“It was a planned idea to increase the population, establish dominance, supremacy and make this country Pakistan. It was about Punjab and Sindh then; Assam and Bengal are critical now. Pakistan did not get what it wanted. It didn’t get Assam, it got only half of Bengal and Punjab …After Partition we took care of our minorities even though Pakistan did not.”
Bhagwat defended the controversial Citizenship Amendment Act and said every country had the right to know who its citizens were. No Indian Muslim would face problems due to CAA and citizens should be united in taking ‘corrective measures to solve problems of past’, Bhagwat said.
“A large number of people were evicted from their homes during Partition. Even today, people are evicted. What is their fault?
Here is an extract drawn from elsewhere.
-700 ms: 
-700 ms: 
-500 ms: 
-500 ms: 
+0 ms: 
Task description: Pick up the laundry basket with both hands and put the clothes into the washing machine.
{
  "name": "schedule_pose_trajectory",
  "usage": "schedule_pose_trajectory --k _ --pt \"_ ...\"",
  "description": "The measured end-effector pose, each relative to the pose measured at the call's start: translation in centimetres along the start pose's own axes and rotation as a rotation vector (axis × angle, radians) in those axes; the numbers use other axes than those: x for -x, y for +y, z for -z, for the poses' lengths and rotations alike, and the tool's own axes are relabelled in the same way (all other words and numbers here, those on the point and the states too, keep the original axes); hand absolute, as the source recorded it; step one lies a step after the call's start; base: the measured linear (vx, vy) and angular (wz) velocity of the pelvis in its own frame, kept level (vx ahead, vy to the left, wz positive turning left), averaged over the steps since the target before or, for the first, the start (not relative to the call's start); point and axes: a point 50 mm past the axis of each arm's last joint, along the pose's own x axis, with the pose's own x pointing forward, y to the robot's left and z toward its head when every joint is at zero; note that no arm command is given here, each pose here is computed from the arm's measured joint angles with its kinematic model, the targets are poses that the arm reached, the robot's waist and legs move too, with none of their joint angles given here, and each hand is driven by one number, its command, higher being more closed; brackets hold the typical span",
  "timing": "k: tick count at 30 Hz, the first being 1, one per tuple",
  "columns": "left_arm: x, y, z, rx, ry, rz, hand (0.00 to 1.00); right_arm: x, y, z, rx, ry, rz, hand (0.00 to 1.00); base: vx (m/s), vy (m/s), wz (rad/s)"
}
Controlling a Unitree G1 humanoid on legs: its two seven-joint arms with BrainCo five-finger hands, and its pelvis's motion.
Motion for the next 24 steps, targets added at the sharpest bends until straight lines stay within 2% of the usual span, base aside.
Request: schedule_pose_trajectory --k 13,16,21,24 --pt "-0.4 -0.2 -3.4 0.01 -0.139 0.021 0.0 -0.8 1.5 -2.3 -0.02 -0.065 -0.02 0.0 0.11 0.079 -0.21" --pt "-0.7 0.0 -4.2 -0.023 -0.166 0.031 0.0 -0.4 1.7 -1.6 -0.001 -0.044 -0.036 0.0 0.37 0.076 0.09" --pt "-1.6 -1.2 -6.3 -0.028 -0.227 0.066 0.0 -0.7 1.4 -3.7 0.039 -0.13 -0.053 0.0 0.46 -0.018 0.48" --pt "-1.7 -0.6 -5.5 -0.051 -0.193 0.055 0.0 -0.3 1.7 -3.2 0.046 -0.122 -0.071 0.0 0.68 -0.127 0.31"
Who will take care of them? It is our moral duty to help such people. After independence, India’s first prime minister had said that minorities will be taken care of. We will continue to do so. No Muslim will suffer due to CAA,” Bhagwat said after launching a book on Assam politics and history.
The people of the country do not have problems with any religion, language or creed, but “the problem starts when someone tries to impose homogeneity with the intent to dominate. The problem arises when someone asks for rights enshrined in the Constitution but does not follow duties,” Bhagwat said. The nation does not have to learn from the world about secularism, socialism and democracy. These values are an intrinsic part of Indian civilisation.
“Our vision is of Vasudhaiva Kutumbakam. We don’t have any problem with any region, language or creed. Despite the differences of languages and lifestyles, Indian civilisation is the common connection. We have reached out to majority communities of other countries during a calamity… So if there are some who wish to come to our country due to threats and fear, we will definitely have to help them,” Bhagwat said.
“NRC is only a process to find out who is a genuine citizen.”